Ten... Core i5 laptops
Sandy Bridge computing on the go
Acer Aspire 5750G
With an impressively low price of £530 the Aspire 5750G is the quintessential i5 laptop aimed at the casual user who also wants some grunt on hand for serious gaming and productivity. In fact it’s just about all the laptop most people will ever need.
The 5750G features Acer’s favoured flat top keys which are far more pleasant to use than they look although the trackpad is positioned just a little too far to the left of the deck for my liking. In common with most modern Acers, the 5750G is a pretty sleek and compact box of tricks.

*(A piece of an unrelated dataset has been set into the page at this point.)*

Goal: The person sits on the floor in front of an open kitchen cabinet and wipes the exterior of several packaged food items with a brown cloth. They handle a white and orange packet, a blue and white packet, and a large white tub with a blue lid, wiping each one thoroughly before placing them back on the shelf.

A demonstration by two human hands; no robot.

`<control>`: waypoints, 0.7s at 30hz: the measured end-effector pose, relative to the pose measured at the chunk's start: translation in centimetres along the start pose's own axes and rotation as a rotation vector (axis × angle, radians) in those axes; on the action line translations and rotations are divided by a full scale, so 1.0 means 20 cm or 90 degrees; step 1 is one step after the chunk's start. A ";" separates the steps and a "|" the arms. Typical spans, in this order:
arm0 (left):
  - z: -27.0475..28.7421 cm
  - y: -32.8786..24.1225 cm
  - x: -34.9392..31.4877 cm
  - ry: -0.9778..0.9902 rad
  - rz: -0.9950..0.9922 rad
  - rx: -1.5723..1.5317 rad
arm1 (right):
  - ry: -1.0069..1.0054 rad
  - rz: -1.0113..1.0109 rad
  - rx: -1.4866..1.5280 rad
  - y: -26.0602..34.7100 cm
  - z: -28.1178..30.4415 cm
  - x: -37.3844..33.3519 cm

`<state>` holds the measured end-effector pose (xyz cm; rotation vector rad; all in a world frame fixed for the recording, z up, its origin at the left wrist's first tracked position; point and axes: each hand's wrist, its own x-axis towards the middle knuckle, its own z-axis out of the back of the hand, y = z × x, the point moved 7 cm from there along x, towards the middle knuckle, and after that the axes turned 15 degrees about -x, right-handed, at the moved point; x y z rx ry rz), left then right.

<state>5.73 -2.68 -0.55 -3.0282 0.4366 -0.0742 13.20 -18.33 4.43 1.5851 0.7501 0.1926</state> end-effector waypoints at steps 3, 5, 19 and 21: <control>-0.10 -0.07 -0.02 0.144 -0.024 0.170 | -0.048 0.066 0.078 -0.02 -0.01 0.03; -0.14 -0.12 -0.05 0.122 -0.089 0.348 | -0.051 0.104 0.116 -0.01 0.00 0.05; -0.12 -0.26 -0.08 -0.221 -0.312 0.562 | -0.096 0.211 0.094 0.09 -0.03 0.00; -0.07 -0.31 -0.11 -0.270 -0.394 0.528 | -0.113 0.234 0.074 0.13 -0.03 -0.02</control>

The 16:9 LED backlit screen is colourful, bright and crisp making video playback very impressive and the speakers are pretty decent too making this a solid multimedia machine. With a 500GB hard drive you’ll have plenty of space for your photos, music and movies. Some may bemoan the lack of a Blu-ray drive, but at the price point that would be a little unfair.
A couple of things are absent though including any trace of USB 3.0 or Bluetooth. The CPU is the entry level i5 mobile chip yet it still has a turbo-boost speed of 2.9GHz and the Nvidia graphics card more than makes up for any shortcomings as the impressive 3DMark score shows.
The i5 laptop for everyman and indeed woman with cracking graphics.
Apple MacBook Pro 13in
No i5 round-up would be complete without something fruity. I have to be honest I admit it’s been many, many a year since I owned a machine that wasn’t running either Ubuntu or Windows but I'd argue in recent years both have narrowed the gap on Mac OS. Today it’s more about the hardware than the operating system.
Luckily there’s nothing wrong with quality of the Pro’s hardware. An excellent 3x3 2.4/5GHz Wi-Fi card, a very fine backlit keyboard and sleek, hewn-from-solid aluminium body all make the Pro a deeply, moistly, lick-ably desirable machine though, for a bag of sand, no Blu-ray is a bit of a diddle.
That’s also a lot of money for a 13in screen with a lowly 1280 x 800 resolution, no USB 3 ports and only Intel graphics. On the other hand, at barely more than 2Kg it makes even the Sony Vaio C feel like a lump of lead and by a country mile it’s the smallest machine of the bunch.
Of course Apple fans will claim it’s the best simply by dint of it being an Apple but for the rest of us who haven’t succumbed to Cupertino’s magic a little more kit offered and a little less money demanded would make the MBP a far more attractive offering.
The alternative option. Sleek, light, cool but Biblically expensive and not that well spec’d.